Thursday, January 4, 2018: 1:50 PM
Columbia 8 (Washington Hilton)
A New Jersey-born activist, Muriel Snowden was the co-founder of Freedom House, a community center located in the middle of Boston's Black community. Much of her early activism was centered around grassroots organizing at the local level. In 1951, her brother Bill Sutherland left the U.S. to focus on activism work in Europe and eventually in newly decolonized Ghana. For several years, Muriel struggled to understand his reasoning for pursuing political activism abroad instead of at home in the U.S. As letters continued to pass between them, she realized that his choice to leave was not simply him “searching for an inner peace,” as she had first believed. His description of his family’s daily struggles in Ghana, his political activities, and his requests for his sister to connect with his U.S.-based friends helped to expand her view of activism to a global perspective. This paper will examine the ways in which Muriel Snowden ultimately integrated components of Black nationalism, internationalism, and human rights into her interventions in her own community.

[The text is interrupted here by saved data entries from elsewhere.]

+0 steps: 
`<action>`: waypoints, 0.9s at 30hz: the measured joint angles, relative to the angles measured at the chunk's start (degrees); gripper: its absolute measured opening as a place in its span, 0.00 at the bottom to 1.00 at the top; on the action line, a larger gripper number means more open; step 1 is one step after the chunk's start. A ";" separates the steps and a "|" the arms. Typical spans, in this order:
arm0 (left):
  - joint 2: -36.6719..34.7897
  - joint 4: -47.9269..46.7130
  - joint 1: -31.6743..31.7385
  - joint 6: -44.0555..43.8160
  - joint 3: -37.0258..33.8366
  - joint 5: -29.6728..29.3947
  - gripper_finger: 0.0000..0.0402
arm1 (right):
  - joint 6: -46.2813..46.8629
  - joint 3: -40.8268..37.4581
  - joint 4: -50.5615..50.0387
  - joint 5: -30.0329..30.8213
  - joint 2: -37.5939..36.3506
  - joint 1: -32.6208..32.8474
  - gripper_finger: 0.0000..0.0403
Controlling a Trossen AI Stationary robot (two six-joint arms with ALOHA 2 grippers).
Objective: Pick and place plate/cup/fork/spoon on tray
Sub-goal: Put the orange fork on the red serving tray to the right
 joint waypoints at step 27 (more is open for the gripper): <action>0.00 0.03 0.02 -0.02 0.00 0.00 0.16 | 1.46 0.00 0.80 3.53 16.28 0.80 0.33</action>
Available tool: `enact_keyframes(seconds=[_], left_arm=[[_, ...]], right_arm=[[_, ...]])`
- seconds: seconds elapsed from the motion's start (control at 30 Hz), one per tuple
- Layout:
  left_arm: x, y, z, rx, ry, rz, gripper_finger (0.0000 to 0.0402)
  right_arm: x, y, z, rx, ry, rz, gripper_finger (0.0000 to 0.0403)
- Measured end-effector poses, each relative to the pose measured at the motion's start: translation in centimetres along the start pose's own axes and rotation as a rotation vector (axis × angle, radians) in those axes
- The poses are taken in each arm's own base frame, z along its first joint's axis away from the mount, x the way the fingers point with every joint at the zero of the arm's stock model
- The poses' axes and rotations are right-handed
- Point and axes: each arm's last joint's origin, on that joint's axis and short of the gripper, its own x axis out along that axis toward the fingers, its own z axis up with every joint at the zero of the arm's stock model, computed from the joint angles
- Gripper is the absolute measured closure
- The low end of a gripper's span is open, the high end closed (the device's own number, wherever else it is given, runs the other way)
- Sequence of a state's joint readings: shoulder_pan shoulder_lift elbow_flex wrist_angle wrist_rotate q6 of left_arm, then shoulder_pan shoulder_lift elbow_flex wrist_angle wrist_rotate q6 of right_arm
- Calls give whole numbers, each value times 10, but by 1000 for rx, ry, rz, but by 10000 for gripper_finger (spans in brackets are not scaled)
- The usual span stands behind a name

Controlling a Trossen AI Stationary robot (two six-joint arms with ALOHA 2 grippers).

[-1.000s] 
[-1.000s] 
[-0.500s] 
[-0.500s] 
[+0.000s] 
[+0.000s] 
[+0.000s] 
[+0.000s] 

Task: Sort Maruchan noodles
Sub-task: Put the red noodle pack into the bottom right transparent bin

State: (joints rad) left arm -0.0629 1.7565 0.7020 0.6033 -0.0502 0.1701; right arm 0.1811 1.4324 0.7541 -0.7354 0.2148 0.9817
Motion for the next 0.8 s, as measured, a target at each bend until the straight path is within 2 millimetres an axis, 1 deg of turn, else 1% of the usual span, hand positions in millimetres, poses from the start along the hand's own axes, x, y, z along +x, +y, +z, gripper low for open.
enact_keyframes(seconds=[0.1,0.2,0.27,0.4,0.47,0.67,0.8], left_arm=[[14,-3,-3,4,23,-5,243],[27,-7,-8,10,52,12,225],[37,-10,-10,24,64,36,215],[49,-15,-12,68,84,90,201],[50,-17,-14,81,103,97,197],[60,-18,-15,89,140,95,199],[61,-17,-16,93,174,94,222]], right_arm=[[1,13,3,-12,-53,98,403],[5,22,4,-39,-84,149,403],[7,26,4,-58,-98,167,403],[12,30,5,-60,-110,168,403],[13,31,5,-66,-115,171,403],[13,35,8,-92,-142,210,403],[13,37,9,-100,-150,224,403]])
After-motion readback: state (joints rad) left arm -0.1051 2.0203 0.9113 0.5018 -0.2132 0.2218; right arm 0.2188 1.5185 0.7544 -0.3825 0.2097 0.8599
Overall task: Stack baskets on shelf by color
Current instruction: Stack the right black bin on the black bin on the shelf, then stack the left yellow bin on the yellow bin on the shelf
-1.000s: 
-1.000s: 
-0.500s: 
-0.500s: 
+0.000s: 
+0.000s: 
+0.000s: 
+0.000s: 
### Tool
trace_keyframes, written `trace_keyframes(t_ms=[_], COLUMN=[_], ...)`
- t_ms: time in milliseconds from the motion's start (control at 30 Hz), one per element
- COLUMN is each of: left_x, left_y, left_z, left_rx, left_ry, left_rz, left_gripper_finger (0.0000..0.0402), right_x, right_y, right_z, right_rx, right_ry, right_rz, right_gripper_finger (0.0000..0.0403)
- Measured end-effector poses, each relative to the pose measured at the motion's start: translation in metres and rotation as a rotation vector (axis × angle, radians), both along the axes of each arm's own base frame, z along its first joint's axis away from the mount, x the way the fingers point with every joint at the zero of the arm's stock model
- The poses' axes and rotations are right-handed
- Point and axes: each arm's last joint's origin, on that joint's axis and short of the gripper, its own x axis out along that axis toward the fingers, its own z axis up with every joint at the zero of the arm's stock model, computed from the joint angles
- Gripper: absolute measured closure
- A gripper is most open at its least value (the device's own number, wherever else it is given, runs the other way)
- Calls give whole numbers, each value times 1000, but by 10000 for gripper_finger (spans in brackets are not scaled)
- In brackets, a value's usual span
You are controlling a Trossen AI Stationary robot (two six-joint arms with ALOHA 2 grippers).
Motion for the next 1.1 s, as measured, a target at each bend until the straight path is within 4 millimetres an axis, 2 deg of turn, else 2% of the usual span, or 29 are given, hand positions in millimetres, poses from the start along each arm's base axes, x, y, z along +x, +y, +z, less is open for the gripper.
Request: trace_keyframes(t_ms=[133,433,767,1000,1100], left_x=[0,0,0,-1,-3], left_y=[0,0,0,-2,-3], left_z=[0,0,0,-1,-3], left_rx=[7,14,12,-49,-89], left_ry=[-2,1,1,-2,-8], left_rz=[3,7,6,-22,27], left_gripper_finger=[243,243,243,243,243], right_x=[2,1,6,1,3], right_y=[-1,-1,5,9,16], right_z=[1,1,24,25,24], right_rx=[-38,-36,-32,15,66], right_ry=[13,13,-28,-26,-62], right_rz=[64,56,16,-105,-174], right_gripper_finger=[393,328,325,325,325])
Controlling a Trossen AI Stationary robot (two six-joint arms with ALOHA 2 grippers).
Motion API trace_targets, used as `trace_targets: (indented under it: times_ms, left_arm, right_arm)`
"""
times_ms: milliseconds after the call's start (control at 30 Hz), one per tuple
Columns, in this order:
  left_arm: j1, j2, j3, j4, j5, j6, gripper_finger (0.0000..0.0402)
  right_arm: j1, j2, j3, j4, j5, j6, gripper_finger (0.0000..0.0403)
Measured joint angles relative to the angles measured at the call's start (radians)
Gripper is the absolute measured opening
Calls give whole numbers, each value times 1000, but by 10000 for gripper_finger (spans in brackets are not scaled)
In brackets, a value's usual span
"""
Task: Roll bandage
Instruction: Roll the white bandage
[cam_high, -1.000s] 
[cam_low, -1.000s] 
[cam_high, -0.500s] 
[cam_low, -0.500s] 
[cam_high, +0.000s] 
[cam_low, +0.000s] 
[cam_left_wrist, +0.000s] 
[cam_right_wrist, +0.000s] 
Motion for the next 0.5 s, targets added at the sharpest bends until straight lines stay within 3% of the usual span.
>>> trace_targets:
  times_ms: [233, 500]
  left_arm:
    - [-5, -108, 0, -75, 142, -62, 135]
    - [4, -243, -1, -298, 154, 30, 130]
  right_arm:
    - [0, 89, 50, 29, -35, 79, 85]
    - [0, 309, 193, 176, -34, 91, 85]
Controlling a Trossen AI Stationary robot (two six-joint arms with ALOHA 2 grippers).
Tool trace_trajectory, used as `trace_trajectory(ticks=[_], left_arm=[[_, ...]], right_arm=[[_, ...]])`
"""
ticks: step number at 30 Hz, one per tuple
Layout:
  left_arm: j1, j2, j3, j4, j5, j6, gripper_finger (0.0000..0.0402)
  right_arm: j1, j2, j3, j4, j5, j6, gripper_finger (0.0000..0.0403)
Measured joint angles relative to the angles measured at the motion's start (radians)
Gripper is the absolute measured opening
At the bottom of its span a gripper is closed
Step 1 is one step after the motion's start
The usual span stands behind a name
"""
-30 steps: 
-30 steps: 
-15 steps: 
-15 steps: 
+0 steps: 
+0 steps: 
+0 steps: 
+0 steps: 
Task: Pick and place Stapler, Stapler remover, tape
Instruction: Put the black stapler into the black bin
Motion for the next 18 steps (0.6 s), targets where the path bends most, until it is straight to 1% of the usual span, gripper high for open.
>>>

Furthermore, it will examine her switch to using of a language of democracy, equality, and global citizenship during a time when most activists spoke of Boston only as an isolated city and seldom in contrast to other cities or the world. This paper aims to complicate our understanding of the women’s role in the civil rights movement and how they situated themselves as women in the fight for independence. It will demonstrate how local activists soon became global actors in a slowly decolonizing world through their influence on local politics.